James believes that there are multiple levels of consciousness including fantasy, dreams, theoretical reflection and awareness of an unseen reality connected to religious faith. Spiritually motivated humanitarians are greatly aware of that reality beyond the material world.
Spiritual practices trigger this access to a non-material world, a consciousness of ideal relations associated with the sacredness of all beings, the rights and dignity of all persons and hope and possibility regardless of the circumstances. This realm of consciousness becomes “real” in engaged spirituality — when prayer and contemplation connect helpfully with people in need.

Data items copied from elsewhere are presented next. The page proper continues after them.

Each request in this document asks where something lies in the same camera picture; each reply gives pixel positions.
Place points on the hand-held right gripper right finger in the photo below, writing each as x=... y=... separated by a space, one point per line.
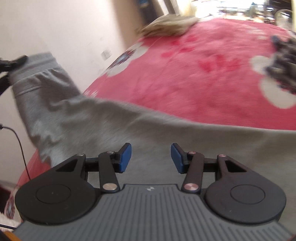
x=177 y=158

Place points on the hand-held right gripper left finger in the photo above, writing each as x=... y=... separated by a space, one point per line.
x=126 y=157

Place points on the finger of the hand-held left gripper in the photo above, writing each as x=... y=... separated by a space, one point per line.
x=4 y=82
x=20 y=59

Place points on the grey sweatpants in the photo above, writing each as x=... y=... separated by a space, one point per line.
x=115 y=125

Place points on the red floral blanket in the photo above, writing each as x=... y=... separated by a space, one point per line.
x=185 y=81

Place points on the beige folded pants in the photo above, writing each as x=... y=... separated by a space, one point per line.
x=168 y=25

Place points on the grey curtain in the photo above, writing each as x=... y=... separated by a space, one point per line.
x=148 y=9

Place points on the plaid shirt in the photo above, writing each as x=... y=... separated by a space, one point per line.
x=284 y=67

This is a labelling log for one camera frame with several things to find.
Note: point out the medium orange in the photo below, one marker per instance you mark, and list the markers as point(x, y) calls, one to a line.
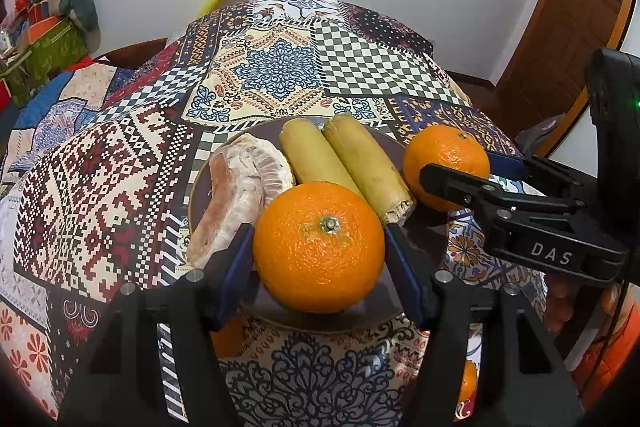
point(445, 152)

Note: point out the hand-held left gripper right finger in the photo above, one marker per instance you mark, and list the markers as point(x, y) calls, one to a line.
point(406, 269)

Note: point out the yellow banana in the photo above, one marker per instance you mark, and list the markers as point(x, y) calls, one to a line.
point(370, 167)
point(312, 157)

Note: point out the peeled pomelo segment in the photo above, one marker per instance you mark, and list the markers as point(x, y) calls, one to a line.
point(220, 207)
point(272, 167)

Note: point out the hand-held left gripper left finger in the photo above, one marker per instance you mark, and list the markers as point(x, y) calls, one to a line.
point(234, 269)

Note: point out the grey cloth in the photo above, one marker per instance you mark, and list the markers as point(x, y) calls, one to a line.
point(537, 134)

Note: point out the large orange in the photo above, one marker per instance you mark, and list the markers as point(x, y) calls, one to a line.
point(318, 252)

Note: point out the orange box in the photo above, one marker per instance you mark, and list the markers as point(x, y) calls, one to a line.
point(45, 29)

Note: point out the dark wooden bed frame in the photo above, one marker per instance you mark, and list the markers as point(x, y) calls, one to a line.
point(130, 54)

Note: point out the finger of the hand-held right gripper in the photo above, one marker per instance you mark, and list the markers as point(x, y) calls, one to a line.
point(460, 187)
point(505, 164)

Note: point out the small orange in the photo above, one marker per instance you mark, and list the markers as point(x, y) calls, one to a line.
point(469, 382)
point(227, 339)

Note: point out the patchwork printed blanket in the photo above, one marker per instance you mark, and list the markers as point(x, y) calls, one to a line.
point(115, 187)

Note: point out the person's right hand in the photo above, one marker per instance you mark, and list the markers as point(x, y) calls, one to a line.
point(559, 307)

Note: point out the purple plate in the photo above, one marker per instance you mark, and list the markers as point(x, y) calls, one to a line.
point(425, 247)

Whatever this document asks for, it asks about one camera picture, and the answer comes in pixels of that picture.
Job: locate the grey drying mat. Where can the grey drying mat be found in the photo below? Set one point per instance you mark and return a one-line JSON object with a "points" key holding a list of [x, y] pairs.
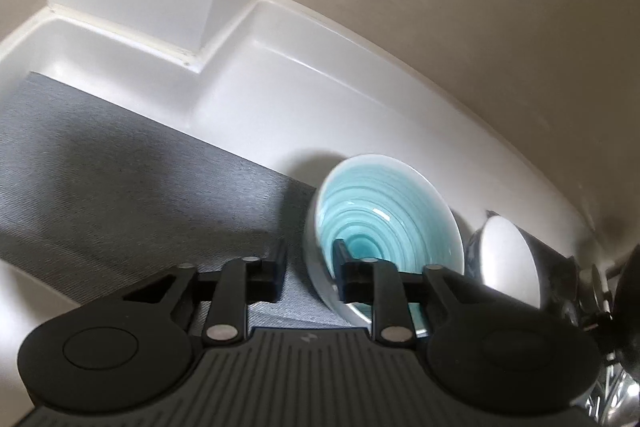
{"points": [[125, 187]]}

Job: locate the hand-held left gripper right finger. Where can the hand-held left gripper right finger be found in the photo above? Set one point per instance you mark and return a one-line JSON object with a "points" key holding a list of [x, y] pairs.
{"points": [[350, 279]]}

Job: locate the white bowl with blue pattern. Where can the white bowl with blue pattern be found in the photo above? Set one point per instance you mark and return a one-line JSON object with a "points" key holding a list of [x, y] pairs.
{"points": [[507, 257]]}

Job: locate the black glass gas stove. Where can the black glass gas stove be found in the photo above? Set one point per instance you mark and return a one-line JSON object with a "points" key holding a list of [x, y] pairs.
{"points": [[622, 307]]}

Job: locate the teal glazed bowl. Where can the teal glazed bowl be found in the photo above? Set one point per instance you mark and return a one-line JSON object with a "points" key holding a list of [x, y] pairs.
{"points": [[390, 207]]}

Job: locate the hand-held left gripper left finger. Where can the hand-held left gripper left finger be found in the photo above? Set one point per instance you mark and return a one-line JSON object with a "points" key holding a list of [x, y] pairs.
{"points": [[272, 278]]}

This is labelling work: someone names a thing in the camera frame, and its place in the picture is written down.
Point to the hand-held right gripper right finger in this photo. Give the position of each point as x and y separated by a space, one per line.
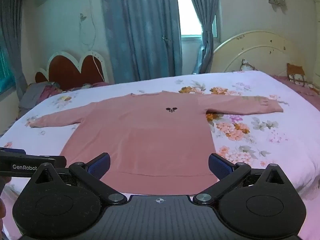
220 166

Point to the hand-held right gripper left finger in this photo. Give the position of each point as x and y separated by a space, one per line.
100 164

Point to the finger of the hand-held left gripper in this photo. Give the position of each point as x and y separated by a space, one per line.
56 161
12 151

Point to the pink sweater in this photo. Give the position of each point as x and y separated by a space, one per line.
150 135

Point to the pile of grey and pink clothes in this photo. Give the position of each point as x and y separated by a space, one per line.
37 92

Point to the floral bed sheet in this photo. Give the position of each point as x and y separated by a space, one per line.
287 135

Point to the window with teal screen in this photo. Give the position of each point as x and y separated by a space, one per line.
5 72

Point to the pink pillow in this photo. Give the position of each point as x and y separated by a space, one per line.
92 85

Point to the red heart-shaped headboard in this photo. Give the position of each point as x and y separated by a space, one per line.
65 70

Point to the patterned white brown pillow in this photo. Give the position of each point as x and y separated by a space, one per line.
247 65

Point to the narrow blue-grey curtain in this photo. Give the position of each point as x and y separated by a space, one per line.
12 42

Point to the cream rounded headboard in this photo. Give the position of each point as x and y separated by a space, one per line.
262 55

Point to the wide blue-grey curtain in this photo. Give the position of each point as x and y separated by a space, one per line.
140 30

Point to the tied blue-grey curtain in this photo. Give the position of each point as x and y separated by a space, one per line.
205 17

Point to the bright window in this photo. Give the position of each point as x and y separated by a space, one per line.
190 17

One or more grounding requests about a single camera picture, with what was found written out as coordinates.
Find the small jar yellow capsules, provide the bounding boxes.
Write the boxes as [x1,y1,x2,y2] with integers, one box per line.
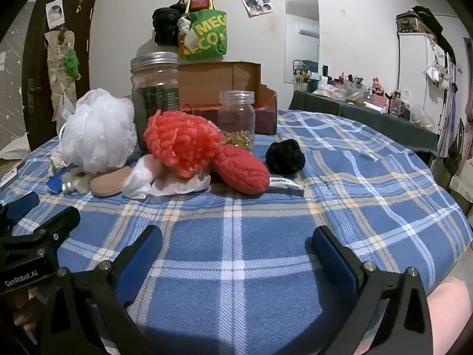
[218,91,256,152]

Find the green plush toy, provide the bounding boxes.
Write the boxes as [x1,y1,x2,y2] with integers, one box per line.
[64,50,82,80]

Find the photo on door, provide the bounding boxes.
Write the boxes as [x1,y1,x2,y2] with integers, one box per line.
[45,0,63,28]

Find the wall photo poster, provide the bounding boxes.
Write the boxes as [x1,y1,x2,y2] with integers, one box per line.
[237,0,274,17]

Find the dark patterned case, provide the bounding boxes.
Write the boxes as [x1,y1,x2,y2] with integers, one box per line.
[396,5,444,36]

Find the dark green covered table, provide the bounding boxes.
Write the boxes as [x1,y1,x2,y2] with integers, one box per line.
[288,91,440,156]

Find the green tote bag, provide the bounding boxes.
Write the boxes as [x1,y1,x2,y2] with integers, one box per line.
[178,0,227,60]

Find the white fluffy plush keychain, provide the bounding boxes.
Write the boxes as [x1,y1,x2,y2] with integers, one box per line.
[61,168,93,195]

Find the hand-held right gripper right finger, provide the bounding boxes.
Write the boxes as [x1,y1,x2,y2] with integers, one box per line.
[312,225,434,355]

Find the black bag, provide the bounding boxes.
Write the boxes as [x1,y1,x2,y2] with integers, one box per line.
[152,0,185,47]

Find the large glass jar metal lid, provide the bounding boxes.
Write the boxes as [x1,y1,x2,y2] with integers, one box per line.
[130,52,180,156]

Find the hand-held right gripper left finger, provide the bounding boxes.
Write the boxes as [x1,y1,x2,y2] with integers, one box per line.
[41,225,164,355]

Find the clutter of cosmetics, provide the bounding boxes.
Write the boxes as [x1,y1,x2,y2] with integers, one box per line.
[292,59,437,130]

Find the red plush bunny pouch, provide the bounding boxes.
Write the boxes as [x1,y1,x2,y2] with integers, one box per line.
[212,144,305,195]

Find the small white doll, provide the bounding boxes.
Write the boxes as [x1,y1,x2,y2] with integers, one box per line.
[177,15,193,41]

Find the pink fabric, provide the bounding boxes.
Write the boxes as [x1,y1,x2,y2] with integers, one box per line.
[425,277,473,344]

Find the white mesh bath loofah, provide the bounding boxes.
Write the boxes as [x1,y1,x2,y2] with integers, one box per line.
[59,89,138,175]

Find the hanging clothes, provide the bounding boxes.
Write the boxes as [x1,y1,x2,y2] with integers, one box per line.
[440,81,473,178]

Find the blue packet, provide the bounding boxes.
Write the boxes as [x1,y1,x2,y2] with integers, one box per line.
[46,172,65,195]

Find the coral knitted sponge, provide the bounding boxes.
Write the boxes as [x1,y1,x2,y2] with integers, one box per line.
[143,110,225,178]

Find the wall mirror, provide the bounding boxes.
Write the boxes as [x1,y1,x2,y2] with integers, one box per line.
[284,0,320,85]

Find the hanging door organizer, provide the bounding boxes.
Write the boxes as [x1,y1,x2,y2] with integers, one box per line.
[44,30,80,97]

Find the dark wooden door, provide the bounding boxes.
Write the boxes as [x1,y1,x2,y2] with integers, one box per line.
[23,0,103,152]

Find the black scrunchie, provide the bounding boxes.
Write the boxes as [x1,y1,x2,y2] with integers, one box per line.
[265,139,307,174]

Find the white tissue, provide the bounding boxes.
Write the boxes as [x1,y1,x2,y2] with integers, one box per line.
[124,155,167,199]
[150,172,211,196]

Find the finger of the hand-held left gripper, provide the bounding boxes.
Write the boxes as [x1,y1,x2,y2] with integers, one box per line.
[0,206,81,256]
[0,192,40,230]

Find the person's left hand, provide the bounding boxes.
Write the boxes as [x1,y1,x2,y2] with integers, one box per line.
[11,294,41,335]

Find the cardboard box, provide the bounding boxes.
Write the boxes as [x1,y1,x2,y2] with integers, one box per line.
[177,62,278,135]

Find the dark flat box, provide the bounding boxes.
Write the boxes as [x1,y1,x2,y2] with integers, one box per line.
[0,163,25,190]

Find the blue plaid blanket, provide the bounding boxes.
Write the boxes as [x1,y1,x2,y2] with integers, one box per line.
[0,109,473,355]

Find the cream crochet scrunchie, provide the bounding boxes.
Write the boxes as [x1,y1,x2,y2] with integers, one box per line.
[48,148,69,176]

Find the white cabinet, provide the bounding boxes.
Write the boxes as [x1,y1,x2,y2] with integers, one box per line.
[397,31,455,126]

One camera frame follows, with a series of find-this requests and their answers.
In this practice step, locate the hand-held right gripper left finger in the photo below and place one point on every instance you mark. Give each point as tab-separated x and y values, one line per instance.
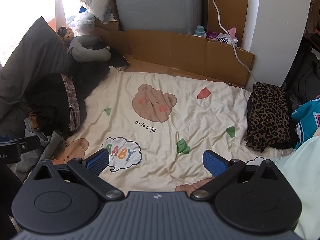
97	161

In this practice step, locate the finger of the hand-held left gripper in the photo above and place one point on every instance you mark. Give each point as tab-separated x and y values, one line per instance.
27	143
3	138

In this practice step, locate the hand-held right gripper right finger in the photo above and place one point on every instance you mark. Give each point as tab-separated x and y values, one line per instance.
215	163

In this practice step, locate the black shorts with bear-print panels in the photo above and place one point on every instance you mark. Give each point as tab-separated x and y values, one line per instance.
50	97

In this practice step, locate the grey cloth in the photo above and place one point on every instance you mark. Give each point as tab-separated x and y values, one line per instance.
45	145

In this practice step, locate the cream bear-print blanket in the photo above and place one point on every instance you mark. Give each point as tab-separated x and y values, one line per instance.
175	135

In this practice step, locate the leopard print garment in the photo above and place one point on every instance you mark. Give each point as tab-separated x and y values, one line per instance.
270	115

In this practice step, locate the pale green cloth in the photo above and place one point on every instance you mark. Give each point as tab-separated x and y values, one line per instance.
300	175

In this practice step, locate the black cloth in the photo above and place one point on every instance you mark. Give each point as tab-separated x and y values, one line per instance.
100	75

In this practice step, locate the dark grey pillow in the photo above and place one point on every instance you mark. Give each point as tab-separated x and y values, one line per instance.
37	55

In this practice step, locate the teal jersey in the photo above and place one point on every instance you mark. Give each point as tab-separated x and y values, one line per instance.
306	115

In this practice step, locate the brown teddy bear toy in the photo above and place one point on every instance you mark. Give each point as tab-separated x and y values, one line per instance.
65	35

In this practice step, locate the brown cardboard sheet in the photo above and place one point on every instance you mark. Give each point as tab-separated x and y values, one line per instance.
175	52

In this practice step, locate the white detergent refill pouch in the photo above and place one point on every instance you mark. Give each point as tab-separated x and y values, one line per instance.
220	38

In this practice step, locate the clear plastic bag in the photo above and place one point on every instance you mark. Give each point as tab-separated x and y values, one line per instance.
80	22

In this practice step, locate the detergent bottle with blue cap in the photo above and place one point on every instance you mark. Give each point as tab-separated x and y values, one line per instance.
199	31

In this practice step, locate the upright cardboard box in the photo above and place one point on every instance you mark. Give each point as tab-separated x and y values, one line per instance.
230	5

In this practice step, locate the grey upright board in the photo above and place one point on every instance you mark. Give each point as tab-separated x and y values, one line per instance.
160	5

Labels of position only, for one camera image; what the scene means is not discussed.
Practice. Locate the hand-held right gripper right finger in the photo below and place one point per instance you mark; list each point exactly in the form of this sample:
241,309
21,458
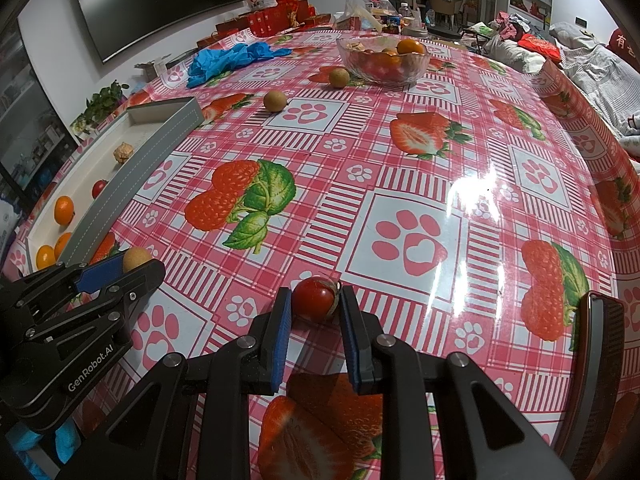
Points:
350,340

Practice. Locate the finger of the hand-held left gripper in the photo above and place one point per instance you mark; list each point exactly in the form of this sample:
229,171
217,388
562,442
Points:
142,277
100,274

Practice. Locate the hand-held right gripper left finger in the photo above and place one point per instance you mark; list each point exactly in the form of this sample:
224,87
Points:
282,340

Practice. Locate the tan longan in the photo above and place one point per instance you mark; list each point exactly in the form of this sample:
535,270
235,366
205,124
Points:
136,258
275,100
339,77

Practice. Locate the orange tangerine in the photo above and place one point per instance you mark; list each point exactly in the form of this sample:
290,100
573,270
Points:
62,242
45,256

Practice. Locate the red cherry tomato with stem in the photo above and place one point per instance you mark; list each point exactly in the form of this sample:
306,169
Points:
314,299

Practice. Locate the smooth orange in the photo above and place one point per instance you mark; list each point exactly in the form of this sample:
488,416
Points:
64,209

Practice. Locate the beige walnut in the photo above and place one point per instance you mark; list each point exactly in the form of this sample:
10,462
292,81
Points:
123,152

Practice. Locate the white and grey tray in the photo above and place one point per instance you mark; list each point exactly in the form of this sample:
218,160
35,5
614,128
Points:
135,130

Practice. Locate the blue glove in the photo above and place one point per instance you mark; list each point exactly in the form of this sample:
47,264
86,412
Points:
67,442

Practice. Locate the dark glass cabinet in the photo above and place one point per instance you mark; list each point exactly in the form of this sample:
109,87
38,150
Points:
30,135

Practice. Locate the green potted plant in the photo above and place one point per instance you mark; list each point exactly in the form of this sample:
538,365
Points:
102,102

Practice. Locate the strawberry print tablecloth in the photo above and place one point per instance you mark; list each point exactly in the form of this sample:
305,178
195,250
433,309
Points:
425,185

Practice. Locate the small white cardboard box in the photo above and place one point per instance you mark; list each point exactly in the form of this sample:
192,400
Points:
150,67

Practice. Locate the pile of blue gloves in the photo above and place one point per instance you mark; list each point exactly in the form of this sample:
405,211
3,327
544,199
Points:
220,60

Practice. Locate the dark chair back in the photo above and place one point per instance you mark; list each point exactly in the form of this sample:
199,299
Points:
600,360

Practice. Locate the clear glass bowl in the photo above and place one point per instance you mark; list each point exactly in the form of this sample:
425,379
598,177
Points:
400,72

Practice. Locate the small orange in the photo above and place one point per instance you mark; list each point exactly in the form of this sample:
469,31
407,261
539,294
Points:
391,56

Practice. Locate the crinkled beige dried fruit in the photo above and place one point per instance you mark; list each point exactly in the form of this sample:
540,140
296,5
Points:
357,46

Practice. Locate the stack of red gift boxes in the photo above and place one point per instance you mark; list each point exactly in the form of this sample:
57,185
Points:
280,15

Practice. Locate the large orange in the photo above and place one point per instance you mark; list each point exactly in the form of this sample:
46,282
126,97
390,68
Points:
411,47

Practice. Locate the clear plastic bag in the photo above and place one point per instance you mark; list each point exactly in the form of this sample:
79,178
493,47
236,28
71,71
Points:
357,10

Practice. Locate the red folded cloth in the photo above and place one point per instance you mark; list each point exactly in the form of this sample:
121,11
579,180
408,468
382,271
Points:
537,47

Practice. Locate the tan dining chair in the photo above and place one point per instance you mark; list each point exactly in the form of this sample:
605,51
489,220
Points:
442,5

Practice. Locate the pile of colourful clothes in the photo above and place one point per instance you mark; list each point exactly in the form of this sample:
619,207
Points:
510,22

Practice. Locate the grey bedding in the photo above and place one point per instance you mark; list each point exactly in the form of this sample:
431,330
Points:
590,75

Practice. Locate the red embroidered pillow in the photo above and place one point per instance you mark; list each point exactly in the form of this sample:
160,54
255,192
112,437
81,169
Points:
625,45

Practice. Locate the black wall television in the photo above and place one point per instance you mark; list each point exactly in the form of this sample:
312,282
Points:
150,0

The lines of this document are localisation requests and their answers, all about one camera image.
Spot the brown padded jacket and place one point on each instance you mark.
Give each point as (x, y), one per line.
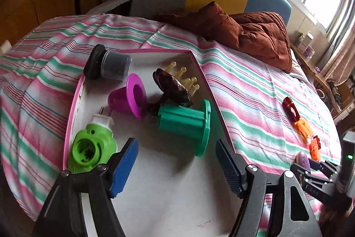
(258, 37)

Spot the brown massage comb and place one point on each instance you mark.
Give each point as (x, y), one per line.
(173, 87)

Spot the white boxes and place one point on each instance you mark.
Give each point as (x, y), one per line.
(307, 45)

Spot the lime green plastic gadget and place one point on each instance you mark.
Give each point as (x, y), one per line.
(104, 142)

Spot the magenta plastic cup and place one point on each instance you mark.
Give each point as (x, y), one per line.
(119, 99)

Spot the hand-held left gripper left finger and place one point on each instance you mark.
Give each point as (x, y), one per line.
(124, 167)

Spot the white paper tubes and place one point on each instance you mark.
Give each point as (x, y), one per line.
(5, 46)

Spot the striped bedsheet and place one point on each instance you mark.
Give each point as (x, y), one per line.
(249, 92)

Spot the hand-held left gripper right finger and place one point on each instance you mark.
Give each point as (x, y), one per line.
(228, 167)

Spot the orange plastic case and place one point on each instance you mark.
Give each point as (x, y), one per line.
(303, 128)

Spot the white foam piece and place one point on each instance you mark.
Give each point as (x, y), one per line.
(111, 3)

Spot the green plastic spool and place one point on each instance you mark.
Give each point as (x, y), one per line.
(180, 120)

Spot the wooden bedside shelf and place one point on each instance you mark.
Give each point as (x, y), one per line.
(310, 64)

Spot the white tray with pink rim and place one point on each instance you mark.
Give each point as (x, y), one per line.
(172, 198)

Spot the purple oval case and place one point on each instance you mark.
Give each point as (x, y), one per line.
(302, 159)

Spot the red capsule toy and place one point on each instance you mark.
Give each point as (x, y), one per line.
(289, 108)

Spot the beige patterned curtain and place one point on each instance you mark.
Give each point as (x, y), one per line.
(341, 45)

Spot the white mug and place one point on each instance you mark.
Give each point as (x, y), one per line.
(321, 93)

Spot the small orange plastic toy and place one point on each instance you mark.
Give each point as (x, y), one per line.
(314, 146)

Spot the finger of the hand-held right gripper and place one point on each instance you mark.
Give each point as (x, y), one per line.
(327, 166)
(301, 171)

Cynics view the realm of “faith” in the unseen — to use James’ terminology — as mere “illusion” or an “opiate” to calm the pain of the oppressed. A philosophical pragmatist, James says the proof is in the pudding. It is not the “roots,” he said, but the “fruits” that count when assessing religion: Children cared for, gang members transformed, lives saved all point to the reality of the vast variety of religious experiences.
The philosopher Linda Zagzebski has argued that exemplary individuals contribute to moral discourse and ethics because their lives and actions are worthy of emulation. They evoke an emotional response, said Zagzebski, that draws us to emulate them.
Negative coverage of religion by the media is necessary and useful because it provides a critique of “extrinsic” religion — religion that is corrupt and authoritarian. But something is lost if that is the primary coverage of religion. At this moment in human history, which seems overly focused on cynicism, we need heroes to emulate. Heroes who have figured out some of the levers of resilience. Heroes who give themselves to a cause and have found purpose and meaning in their work.
One place to look for such heroes is among people committed to humanitarian work who are inspired by their faith, sustained by their spiritual practices and reframe each day with hope and possibility because of their beliefs in an unseen reality.
(Donald E. Miller is director of strategic initiatives at the University of Southern California’s Center for Religion and Civic Culture and the author, most recently, of “Becoming Human Again: An Oral History of the Genocide Against the Tutsis.” The views expressed in this commentary do not necessarily reflect those of Religion News Service.)